┌──

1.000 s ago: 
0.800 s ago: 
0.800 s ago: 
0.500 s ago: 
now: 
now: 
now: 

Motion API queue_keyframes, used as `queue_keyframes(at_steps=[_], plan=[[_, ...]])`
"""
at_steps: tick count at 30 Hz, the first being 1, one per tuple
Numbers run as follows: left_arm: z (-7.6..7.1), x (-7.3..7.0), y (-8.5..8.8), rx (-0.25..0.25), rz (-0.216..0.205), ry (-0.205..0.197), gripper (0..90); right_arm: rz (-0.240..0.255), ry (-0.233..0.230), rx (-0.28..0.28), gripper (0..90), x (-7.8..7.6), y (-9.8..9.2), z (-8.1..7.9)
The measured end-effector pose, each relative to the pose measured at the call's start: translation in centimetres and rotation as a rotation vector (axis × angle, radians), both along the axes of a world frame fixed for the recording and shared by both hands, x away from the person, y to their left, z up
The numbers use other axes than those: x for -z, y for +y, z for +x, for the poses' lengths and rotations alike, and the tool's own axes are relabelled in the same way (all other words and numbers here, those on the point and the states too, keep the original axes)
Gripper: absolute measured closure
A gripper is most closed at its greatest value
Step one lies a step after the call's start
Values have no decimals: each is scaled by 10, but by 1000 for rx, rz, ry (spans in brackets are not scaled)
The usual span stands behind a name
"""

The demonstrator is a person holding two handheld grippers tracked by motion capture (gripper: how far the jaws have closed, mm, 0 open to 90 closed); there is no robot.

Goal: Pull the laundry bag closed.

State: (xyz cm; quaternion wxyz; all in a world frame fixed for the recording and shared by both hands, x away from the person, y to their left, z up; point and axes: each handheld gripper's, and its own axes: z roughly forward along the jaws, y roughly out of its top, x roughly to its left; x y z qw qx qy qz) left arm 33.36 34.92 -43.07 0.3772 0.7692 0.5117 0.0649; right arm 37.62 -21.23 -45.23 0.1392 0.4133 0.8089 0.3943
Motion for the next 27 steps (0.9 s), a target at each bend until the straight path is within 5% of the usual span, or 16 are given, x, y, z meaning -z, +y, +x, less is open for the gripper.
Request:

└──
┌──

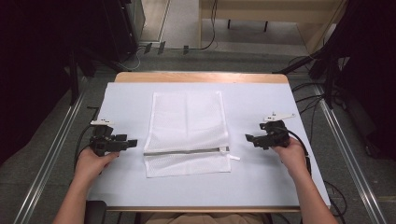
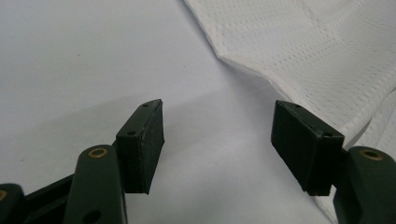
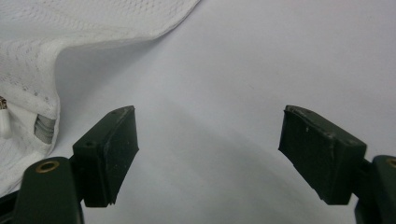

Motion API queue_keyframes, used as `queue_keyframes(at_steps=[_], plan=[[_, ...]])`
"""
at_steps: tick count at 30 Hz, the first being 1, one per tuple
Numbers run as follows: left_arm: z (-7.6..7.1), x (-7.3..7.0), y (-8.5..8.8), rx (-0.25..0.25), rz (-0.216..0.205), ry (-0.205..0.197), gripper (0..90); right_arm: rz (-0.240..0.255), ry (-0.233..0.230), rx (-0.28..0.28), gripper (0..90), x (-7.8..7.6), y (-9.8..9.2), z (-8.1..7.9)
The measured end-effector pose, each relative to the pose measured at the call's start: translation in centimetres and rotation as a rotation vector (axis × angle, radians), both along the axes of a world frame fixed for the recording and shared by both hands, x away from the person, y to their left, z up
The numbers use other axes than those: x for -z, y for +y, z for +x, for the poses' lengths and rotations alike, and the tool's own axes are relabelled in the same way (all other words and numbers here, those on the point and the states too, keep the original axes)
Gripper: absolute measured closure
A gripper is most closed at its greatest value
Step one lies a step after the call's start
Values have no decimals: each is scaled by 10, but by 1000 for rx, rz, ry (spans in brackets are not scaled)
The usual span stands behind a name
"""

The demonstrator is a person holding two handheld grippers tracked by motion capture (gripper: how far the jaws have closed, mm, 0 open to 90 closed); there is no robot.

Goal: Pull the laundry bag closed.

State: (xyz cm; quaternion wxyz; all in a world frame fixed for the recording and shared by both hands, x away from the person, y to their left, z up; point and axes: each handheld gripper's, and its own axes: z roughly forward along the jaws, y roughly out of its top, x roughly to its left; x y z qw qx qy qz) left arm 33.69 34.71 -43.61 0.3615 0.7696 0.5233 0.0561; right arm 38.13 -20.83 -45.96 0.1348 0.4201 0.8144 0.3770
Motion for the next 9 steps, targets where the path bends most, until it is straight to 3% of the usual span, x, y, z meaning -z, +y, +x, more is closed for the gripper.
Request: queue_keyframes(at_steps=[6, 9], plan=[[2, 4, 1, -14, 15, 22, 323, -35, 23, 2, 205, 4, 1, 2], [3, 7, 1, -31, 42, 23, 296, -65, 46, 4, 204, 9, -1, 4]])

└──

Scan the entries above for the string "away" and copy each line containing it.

Written answer:
The measured end-effector pose, each relative to the pose measured at the call's start: translation in centimetres and rotation as a rotation vector (axis × angle, radians), both along the axes of a world frame fixed for the recording and shared by both hands, x away from the person, y to their left, z up
State: (xyz cm; quaternion wxyz; all in a world frame fixed for the recording and shared by both hands, x away from the person, y to their left, z up; point and axes: each handheld gripper's, and its own axes: z roughly forward along the jaws, y roughly out of its top, x roughly to its left; x y z qw qx qy qz) left arm 33.36 34.92 -43.07 0.3772 0.7692 0.5117 0.0649; right arm 37.62 -21.23 -45.23 0.1392 0.4133 0.8089 0.3943
The measured end-effector pose, each relative to the pose measured at the call's start: translation in centimetres and rotation as a rotation vector (axis × angle, radians), both along the axes of a world frame fixed for the recording and shared by both hands, x away from the person, y to their left, z up
State: (xyz cm; quaternion wxyz; all in a world frame fixed for the recording and shared by both hands, x away from the person, y to their left, z up; point and axes: each handheld gripper's, and its own axes: z roughly forward along the jaws, y roughly out of its top, x roughly to its left; x y z qw qx qy qz) left arm 33.69 34.71 -43.61 0.3615 0.7696 0.5233 0.0561; right arm 38.13 -20.83 -45.96 0.1348 0.4201 0.8144 0.3770

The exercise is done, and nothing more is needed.